Interaction Model Overview
A client interacting with the Alexa Voice Service will regularly encounter events/directives that produce competing audio. For instance, a user may ask a question while Alexa is speaking or a previously scheduled alarm may trigger while music is streaming. The rules that govern the prioritization and handling of these inputs and outputs are referred to as the interaction model. In the following sections we’ll cover:
- InteractionModel API
- Interfaces, Directives, and Events
- Client Interaction with AVS
- Processing JSON
- Voice Request Lifecycle
- Testing the Interaction Model
- Next Steps
Declaring the InteractionModel 1.0 interface via the Capabilities API will enable Alexa Routines for your product. InteractionModel 1.0 includes the new
NewDialogRequest directive and modifications to the AVS interaction model voice request lifecycle.
Interfaces, Directives, and Events
The Alexa Voice Service (AVS) API is an aggregation of various fine-grained interfaces. Each interface is a collection of directives and events, which correspond to specific client functionality.
- Directives are messages sent from AVS telling a client to perform a specific action like playing audio from a distinct URL or setting an alarm.
- Events are messages sent from a client to AVS notifying Alexa something has occurred. The most common event is a speech request from your user.
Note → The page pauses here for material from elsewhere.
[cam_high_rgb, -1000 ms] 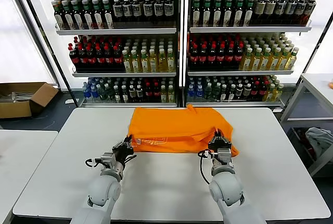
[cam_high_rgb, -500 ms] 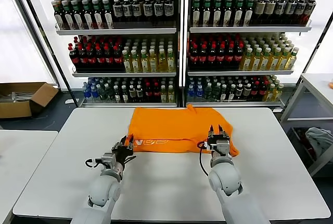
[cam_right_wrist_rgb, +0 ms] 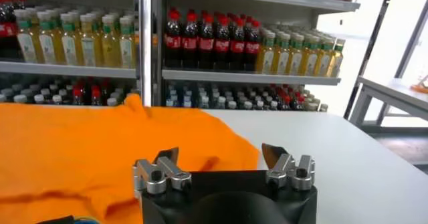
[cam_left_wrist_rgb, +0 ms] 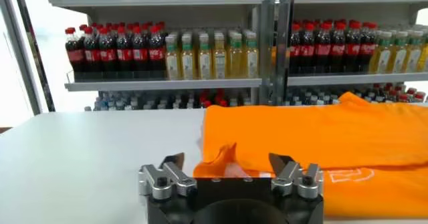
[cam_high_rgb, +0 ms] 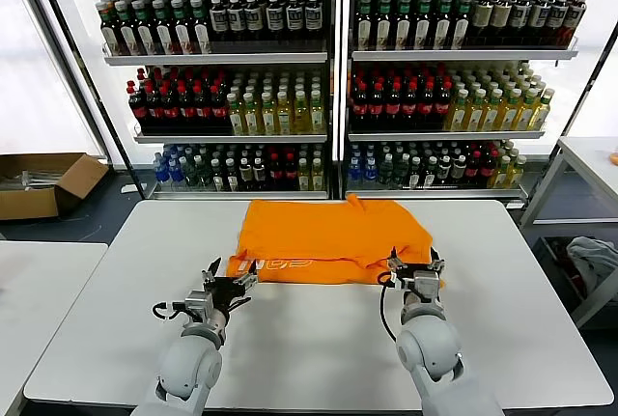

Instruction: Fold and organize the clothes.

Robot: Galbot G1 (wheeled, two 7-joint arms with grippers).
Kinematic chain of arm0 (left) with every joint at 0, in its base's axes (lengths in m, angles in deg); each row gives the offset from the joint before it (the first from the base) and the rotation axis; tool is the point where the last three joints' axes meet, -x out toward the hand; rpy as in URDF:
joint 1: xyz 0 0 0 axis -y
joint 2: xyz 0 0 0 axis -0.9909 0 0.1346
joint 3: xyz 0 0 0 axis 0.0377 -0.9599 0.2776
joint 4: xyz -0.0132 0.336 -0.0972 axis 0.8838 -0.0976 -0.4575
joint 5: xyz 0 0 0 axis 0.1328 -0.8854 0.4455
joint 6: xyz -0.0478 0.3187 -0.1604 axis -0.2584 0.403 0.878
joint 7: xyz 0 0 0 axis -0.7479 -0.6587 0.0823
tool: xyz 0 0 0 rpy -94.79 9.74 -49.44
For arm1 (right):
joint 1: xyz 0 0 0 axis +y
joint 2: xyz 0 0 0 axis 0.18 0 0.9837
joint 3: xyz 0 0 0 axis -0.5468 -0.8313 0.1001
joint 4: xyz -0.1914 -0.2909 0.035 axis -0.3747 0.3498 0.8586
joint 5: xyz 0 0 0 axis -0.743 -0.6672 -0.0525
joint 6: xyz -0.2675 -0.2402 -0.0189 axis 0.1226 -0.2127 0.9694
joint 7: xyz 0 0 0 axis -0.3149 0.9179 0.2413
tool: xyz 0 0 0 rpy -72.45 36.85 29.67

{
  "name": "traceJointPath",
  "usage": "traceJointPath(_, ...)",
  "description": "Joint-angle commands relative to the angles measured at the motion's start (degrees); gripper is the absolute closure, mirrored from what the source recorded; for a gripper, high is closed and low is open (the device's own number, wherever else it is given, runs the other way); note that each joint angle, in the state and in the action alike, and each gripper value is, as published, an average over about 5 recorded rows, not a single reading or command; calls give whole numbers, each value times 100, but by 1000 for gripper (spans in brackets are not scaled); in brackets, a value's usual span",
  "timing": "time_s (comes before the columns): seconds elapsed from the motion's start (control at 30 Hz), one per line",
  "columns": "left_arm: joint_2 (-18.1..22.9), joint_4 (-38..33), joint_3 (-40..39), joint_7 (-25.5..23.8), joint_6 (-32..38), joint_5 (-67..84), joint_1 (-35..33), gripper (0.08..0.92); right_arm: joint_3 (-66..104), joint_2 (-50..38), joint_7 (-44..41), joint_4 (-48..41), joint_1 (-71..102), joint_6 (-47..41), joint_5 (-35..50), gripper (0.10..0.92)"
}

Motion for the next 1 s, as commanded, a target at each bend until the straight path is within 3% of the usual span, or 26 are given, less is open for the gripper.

This table provides a brief description of each interface exposed by the AVS API:
|Alerts||The interface for setting, stopping, and deleting timers and alarms. For a conceptual overview, see Alerts Overview.|
|AudioActivityTracker||The interface that is used to inform Alexa which interface last occupied an audio channel.|
|AudioPlayer||The interface for managing and controlling audio playback that originates from an Alexa-managed queue. For a conceptual overview, see AudioPlayer Overview.|
|Bluetooth||The interface for managing connections with peer Bluetooth devices, such as smart phones and speakers.|
|EqualizerController||This interface allows a product to adjust equalizer settings using Alexa, such as decibel (dB) levels and modes.|
|InputController||This interface enables selecting and switching inputs on an Alexa-enabled product.|
|Notifications||The interface that delivers visual and audio indicators when notifications are available. For a conceptual overview, see Notifications Overview.|
|PlaybackController||The interface for navigating a playback queue via button presses or GUI affordances.|
|Settings||The interface that is used to manage the Alexa settings on your product, such as locale.|
|Speaker||The interface for controlling the volume of Alexa originated content on your product, including mute and unmute.|
|SpeechRecognizer||The core interface for the Alexa Voice Service. Each user utterance leverages the Recognize event.|
|SpeechSynthesizer||The interface that returns Alexa TTS.|
|System||The interface that is used to send Alexa information about your product.|
|TemplateRuntime||The interface for rendering visual metadata. For a conceptual overview, see Display Cards Overview.|
|VisualActivityTracker||The interface that is used to inform Alexa when content is actively displayed to an end user.|
Client Interaction with AVS
Interactions between your client and the AVS are initiated in two ways:
- In a typical interaction, your client sends an event to AVS. The event is processed, then AVS returns zero or more directives to your client as a result. For example, when a customer asks Alexa, "What time is it?" The client streams the captured audio to the Alexa Voice Service, and once Alexa has processed the event, a directive is returned instructing your client to output speech. In this case, Alexa might respond, "It is 10:00 a.m."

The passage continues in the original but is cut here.